Best hope yet for aluminium-ion batteries

UNSW Sydney’s Dr Dong Jun Kim has led a team of researchers to show rechargeable aluminium-ion batteries are a possibility with a future in renewable energy storage.


Aluminium-ion batteries could offer improved renewable energy storage. Image from Shutterstock

Aluminium-ion batteries are a step closer to becoming a reality after a UNSW Sydney chemist found a way to make the science behind the technology work.

In a study completed at Northwestern University in Illinois and published today in Nature Energy, Dr Dong Jun Kim – now of UNSW’s School of Chemistry – led a team of researchers including Nobel Laureate Sir Fraser Stoddart to demonstrate a strategy for designing active materials for rechargeable aluminium batteries.


Dr Dong Jun Kim is a lecturer with UNSW's School of Chemistry.

Up until now, finding appropriate host electrodes for insertion of complex aluminium ions had been a fundamental challenge.
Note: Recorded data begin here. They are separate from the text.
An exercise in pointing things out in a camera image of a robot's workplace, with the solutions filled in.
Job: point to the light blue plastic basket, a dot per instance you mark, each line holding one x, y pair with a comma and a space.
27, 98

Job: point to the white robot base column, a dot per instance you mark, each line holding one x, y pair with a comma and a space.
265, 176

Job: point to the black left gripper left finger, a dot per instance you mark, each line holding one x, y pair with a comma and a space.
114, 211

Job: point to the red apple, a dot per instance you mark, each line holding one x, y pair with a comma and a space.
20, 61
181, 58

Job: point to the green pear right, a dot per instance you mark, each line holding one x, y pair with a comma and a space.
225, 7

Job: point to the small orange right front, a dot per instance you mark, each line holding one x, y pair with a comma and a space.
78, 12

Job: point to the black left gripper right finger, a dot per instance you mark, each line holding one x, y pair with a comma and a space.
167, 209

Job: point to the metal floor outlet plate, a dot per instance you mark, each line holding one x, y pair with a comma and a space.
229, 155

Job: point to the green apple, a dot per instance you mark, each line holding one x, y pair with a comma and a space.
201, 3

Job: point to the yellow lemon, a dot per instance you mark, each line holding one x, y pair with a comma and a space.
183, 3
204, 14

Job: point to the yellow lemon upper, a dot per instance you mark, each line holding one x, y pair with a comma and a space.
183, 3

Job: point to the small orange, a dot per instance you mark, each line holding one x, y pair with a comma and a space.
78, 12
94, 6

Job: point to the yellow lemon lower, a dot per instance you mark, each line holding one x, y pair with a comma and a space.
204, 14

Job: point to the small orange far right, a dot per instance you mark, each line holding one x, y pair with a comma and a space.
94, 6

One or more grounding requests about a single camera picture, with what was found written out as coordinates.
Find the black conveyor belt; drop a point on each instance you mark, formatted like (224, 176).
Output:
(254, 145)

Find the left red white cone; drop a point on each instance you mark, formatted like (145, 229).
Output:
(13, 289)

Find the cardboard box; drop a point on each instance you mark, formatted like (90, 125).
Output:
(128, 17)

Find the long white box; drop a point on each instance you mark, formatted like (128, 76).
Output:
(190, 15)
“We found a novel way to design rechargeable aluminium batteries by employing a redox-active macrocyclic compound as the active material,” Dr Kim said.

In other words, Dr Kim and his team managed to use a large organic chemical compound as the part of the battery that stores energy, something that previously had researchers stumped.
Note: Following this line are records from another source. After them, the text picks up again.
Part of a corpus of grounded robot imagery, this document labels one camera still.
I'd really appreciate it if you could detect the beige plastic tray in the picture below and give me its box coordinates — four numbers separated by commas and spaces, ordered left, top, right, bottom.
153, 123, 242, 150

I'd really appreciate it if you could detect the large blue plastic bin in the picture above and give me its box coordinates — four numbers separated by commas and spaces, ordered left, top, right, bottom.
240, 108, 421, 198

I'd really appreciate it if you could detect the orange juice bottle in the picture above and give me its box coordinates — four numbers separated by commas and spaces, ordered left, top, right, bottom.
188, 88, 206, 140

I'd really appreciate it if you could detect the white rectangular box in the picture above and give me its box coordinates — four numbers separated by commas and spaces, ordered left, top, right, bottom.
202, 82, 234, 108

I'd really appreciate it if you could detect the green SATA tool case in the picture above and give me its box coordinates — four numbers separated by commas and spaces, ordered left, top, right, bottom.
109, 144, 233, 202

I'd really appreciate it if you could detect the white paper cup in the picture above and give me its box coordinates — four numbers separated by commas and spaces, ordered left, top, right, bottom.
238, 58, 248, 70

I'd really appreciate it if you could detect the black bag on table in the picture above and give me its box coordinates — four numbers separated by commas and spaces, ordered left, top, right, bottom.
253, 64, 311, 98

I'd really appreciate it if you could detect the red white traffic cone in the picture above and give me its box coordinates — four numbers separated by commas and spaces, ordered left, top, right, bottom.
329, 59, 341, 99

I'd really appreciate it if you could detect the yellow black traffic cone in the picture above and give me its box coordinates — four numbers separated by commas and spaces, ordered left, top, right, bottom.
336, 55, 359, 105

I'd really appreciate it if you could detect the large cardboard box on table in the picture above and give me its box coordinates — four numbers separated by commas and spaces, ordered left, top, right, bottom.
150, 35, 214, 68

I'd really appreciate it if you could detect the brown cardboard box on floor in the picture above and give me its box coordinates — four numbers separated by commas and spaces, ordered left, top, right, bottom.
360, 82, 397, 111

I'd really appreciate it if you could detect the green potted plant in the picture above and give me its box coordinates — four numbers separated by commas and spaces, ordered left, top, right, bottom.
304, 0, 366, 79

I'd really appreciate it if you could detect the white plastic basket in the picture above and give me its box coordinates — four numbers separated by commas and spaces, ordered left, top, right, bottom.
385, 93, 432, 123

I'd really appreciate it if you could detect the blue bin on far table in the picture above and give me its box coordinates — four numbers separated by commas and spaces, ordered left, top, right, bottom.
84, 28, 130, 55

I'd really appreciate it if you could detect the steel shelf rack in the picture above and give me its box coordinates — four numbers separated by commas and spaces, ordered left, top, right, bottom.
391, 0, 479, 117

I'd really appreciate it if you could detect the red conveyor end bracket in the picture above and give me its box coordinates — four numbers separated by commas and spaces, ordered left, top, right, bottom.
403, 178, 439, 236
“We believe the research discussed in the article opens up a new approach to designing aluminium-ion batteries that could be of interest to scientists investigating next-generation electrochemical energy storage,” Dr Kim added.

What makes this is a big deal is that while lithium-ion batteries have enjoyed remarkable success powering mobile electronic devices, in renewable energy applications they are fraught by limited cycle life, safety concerns and relatively high costs.

Aluminium-ion batteries, on the other hand, have been seen as ideal contenders for this space, given aluminium is the third most abundant element in the Earth’s crust behind oxygen and silicon. It also has the one of the highest theoretical volumetric capacities on account of its multiple redox states.

“Developing batteries using aluminium has received a lot of expectation for delivering high energy to price ratios,” Dr Kim said.

“Our results showed promising battery performances, however, it is early days and we stress that there is need to improve even more in every aspect. So it does not make much sense to compare against the well-established lithium-ion battery system.”

Dr Kim said he will be continuing to research aluminium-ion batteries while examining the potential of using other elements.

“I look forward to further research on utilising redox-active organic molecules for multivalent-ion intercalation batteries such as aluminium, magnesium, zinc, and calcium,” he said.